ドナーの情報を受け取るためには、Cryosで購入した特定の非匿名ドナーの精子を用いた治療によって生まれたことを示す文書が必要です。

一方、ドナーはお客様または自らの提供精子を用いて生まれた子どもについて一切の情報を受け取りません。したがって、ドナーと連絡を取るかどうかはその子ども次第であると言えます。

非匿名ドナーを選理由は?

非匿名ドナーを選ぶ理由はさまざまです。1つの理由として挙げられるのは、ドナーと連絡を取りたいかどうかを子どもの手に委ねたいというものです。 

非匿名のドナーを選ぶことで、子どもはドナーについてドナープロフィールに含まれる情報よりも多くのことを知ることができるかもしれません。

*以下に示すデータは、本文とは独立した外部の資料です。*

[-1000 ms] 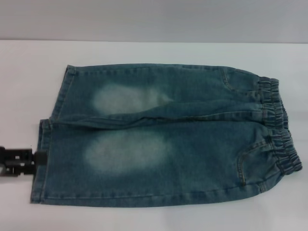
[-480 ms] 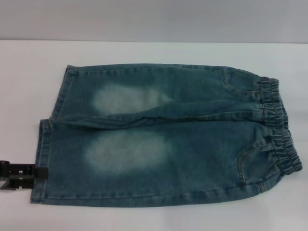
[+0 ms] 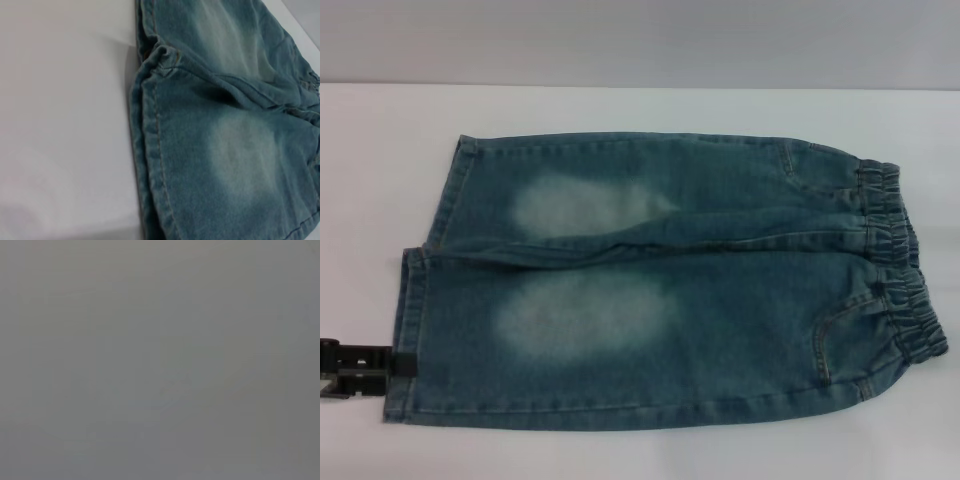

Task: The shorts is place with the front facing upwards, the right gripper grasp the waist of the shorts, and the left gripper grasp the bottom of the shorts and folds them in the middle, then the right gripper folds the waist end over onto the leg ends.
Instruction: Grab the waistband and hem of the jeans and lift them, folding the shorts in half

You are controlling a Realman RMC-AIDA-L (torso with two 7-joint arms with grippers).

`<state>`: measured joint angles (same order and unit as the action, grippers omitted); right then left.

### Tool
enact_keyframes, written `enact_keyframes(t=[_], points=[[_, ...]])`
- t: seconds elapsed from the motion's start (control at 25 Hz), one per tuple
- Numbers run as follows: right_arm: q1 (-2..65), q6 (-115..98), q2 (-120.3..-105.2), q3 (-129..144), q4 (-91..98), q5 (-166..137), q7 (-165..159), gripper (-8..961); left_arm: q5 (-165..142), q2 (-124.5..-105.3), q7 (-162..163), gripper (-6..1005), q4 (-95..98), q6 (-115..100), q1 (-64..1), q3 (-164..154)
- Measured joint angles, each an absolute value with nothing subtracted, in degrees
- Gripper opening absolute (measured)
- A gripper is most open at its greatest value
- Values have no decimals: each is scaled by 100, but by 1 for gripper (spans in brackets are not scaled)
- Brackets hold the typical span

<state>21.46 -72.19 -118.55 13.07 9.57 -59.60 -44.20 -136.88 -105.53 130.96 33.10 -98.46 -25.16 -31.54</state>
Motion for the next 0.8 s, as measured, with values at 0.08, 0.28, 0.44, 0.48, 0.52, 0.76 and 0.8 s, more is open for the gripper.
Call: enact_keyframes(t=[0.08,0.28,0.44,0.48,0.52,0.76,0.8], points=[[2155,-7191,-11851,1292,956,-5960,-4420,518,-13691,-10556,13096,814,3310,-9843,-2522,-3154],[2172,-7160,-11847,1288,958,-5960,-4420,518,-13694,-10579,13098,814,3329,-9824,-2553,-3155],[2173,-7153,-11847,1275,959,-5958,-4420,518,-13700,-10580,13099,814,3331,-9819,-2555,-3156],[2173,-7153,-11847,1274,961,-5958,-4421,518,-13705,-10580,13103,814,3331,-9820,-2557,-3169],[2176,-7153,-11847,1272,964,-5957,-4420,518,-13705,-10579,13109,814,3331,-9820,-2557,-3178],[2196,-7153,-11847,1284,976,-5951,-4422,517,-13705,-10576,13112,813,3331,-9817,-2558,-3217],[2198,-7153,-11847,1286,976,-5950,-4424,517,-13705,-10575,13111,813,3331,-9817,-2558,-3219]])
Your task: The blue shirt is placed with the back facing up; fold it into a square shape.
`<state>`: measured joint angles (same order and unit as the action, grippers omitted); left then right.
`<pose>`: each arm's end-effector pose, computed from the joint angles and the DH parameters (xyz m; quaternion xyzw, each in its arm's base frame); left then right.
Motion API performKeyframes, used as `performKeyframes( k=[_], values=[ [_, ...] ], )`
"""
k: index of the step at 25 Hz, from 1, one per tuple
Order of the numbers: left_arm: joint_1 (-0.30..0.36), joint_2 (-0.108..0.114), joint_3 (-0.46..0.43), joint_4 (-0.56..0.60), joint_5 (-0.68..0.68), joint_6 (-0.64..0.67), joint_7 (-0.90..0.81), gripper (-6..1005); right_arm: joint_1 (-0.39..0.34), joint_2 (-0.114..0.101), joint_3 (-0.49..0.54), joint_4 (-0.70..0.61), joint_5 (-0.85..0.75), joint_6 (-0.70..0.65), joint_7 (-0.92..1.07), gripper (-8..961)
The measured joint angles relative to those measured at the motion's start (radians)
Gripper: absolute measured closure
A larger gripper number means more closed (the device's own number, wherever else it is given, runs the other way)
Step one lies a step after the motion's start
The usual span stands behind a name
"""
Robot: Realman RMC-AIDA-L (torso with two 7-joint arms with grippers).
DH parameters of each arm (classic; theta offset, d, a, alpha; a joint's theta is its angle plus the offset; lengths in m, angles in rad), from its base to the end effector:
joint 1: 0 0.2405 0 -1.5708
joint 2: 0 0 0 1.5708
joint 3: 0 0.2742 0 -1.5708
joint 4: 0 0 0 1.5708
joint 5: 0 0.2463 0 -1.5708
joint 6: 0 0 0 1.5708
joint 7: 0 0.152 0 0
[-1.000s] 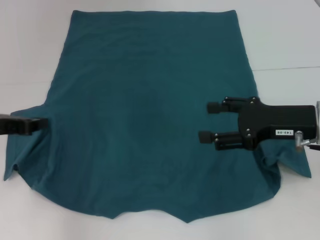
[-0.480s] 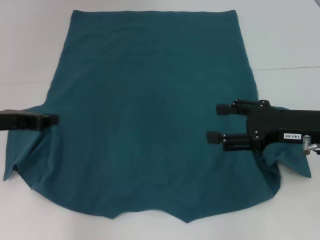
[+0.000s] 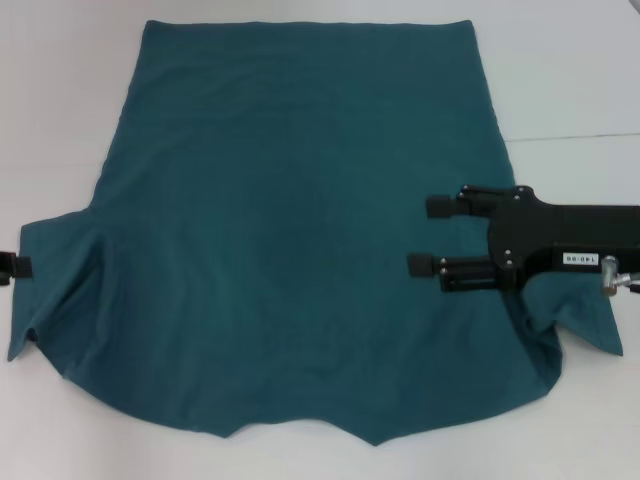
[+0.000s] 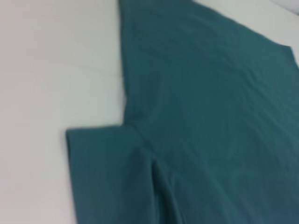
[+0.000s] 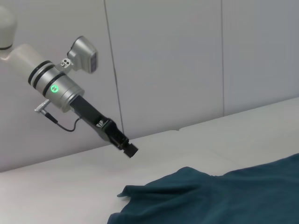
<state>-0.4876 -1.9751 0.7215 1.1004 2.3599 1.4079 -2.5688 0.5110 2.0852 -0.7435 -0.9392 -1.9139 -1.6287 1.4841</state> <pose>-0.3287 0.4086 0.1162 -0.7405 -0.5997 -0.1126 0.2817 0.2506 0.3865 0.0356 -0.9457 0.1393 0.2491 0.1554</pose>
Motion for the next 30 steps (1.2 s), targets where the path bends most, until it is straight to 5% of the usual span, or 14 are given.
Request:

また、非匿名ドナーを選ぶことは、自らの遺伝的な出自についてなるべく多く知りたいと願う子どもの助けとなります。仮に子どもがドナーと連絡を取ることを望まなくても、連絡を取れる可能性が与えられることに対し、感謝するかもしれません。

ドナーの決定

ドナーはCryosで精子を提供する際に匿名または非匿名のどちらのドナーになるかを自ら選んでいます。一度決定を下したら、変更することはできません。

ドナーはこの決定を下すのに十分な情報を与えられます。私たちの経験豊富なドナーコーディネーターに相談する場もあります。一人一人のドナーが自らの決定の意味を理解したうえで後悔のない決定(これはドナー自身と子どもの双方に影響を及ぼす決定なのです)を下すことは極めて重要であり、自分の下す決定の意味するところが十分に理解できるよう、コーディネーターがサポートします。